Another major research initiative is the creation of "ExposUM fellowships ", offering highly attractive research conditions. "In other words, the researcher will have a budget to cover his or her operating costs and to finance a payroll of up to three people," explains the researcher. Six positions should be created in this way.

Doctoral nexus

Training is also at the heart of ExposUM's intentions, with the announcement of funding for 60 theses over eight years as part of the nexus doctoral program. "Today, we realize that interdisciplinarity is not yet sufficiently valued. We want to encourage future generations of researchers to embrace this modality by training them in it from the doctoral level onwards, with the creation of these doctoral nexus programs", explains Charlotte Boullé. Once again, calls for projects will be launched. To respond, researchers will have to join forces to lead networks of three or four doctoral students from different disciplines, but linked by a common theme. "We are taking into account the additional workload involved in this interdisciplinarity by granting each PhD student funding for four years instead of the usual three. Each will also receive 20,000 euros over 4 years to cover the material costs of this collective work."

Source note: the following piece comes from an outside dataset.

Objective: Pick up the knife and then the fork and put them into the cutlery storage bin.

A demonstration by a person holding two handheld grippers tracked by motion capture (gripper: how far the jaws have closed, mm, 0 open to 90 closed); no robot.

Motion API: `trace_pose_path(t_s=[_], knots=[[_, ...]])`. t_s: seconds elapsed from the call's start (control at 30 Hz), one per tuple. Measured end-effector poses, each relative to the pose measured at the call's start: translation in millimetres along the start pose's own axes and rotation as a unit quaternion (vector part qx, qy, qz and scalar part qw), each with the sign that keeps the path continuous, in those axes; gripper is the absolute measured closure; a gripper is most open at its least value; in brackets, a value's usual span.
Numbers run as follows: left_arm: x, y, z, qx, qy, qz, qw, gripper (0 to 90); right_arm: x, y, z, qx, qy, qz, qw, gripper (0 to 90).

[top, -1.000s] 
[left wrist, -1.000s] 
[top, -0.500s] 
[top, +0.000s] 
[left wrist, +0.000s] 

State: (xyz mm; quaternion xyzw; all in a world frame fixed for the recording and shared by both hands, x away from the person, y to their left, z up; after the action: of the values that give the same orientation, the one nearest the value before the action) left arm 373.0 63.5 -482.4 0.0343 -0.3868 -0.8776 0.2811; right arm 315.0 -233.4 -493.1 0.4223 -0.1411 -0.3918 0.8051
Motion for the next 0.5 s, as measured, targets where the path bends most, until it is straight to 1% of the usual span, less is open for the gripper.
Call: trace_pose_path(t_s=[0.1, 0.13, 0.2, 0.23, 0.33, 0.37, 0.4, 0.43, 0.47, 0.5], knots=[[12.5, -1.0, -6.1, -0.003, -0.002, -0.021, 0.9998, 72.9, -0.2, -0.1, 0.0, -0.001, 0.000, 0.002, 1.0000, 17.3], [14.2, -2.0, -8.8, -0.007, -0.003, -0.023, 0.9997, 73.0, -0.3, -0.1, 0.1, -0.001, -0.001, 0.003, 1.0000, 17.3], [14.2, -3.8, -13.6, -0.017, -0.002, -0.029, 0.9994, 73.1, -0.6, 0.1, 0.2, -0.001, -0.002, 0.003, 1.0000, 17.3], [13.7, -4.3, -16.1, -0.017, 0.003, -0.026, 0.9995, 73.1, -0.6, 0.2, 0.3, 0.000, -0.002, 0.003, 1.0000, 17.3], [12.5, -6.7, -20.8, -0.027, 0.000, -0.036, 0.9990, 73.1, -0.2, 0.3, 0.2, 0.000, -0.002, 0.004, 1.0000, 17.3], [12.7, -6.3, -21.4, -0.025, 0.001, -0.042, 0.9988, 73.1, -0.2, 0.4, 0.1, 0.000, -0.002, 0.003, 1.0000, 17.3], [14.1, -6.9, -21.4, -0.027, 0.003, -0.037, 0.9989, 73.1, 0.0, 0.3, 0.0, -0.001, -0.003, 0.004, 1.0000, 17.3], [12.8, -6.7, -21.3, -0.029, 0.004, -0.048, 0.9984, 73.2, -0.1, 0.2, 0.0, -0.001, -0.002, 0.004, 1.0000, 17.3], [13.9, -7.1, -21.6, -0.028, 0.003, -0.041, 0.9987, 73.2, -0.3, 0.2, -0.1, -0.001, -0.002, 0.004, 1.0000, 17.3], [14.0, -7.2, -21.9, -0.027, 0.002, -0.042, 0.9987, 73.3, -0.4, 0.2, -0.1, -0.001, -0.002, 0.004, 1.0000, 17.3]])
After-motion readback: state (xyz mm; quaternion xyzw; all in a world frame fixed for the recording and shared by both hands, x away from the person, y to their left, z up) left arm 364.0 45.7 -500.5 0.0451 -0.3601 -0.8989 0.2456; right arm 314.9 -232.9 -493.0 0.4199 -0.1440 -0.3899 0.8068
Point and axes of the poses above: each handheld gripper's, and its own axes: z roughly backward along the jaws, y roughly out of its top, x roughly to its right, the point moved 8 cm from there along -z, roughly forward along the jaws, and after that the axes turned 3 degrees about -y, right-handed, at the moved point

Over the course of the year, ExposUM should also help doctoral and post-doctoral students to finance internship and operating allowances, so that they can surround themselves with master's students and support them as they familiarize themselves with supervision, " an important dimension in a research career for which we are not always well prepared", notes the researcher. Last but not least, because the project is not only geared towards the South, but is also open to the international scene, ExposUM aims to promote training abroad. A lot of researchers do informal training abroad when they travel," says Charlotte Boullé. The UM abroad scheme is designed to promote them as part of the University of Montpellier's off-site teaching, with small funding envelopes of 10 to 15,000 euros."

Scientific events

To reinforce this interdisciplinary vision, cross-disciplinary scientific events will be offered to members of the ExposUM research community, to support them in their thinking at the crossroads of disciplines with very different theoretical and methodological frameworks. " This effort will be reflected in the emergence of new interdisciplinary themes, notably crossing the perspectives of medical, environmental and social sciences, both at the level of future AAPs and doctoral nexuses," declares Aurélie Binot, co-director of the "Interaction" axis.

Scientific leadership is at the heart of the Institute's approach, and it intends to take up another challenge: to gain a better understanding of the exposure problems faced by associations, the private sector and political players, so as to " translate them for researchers and incubate 'trans-disciplinary' actions that mobilize scientists and social players around shared challenges", concludes Aurélie Binot.

* Cirad, CNRS, Ifremer, INRAe, Inria, Inserm, IRD, ENSCM, Institut Agro, CHU Montpellier, ICM, Région Occitanie.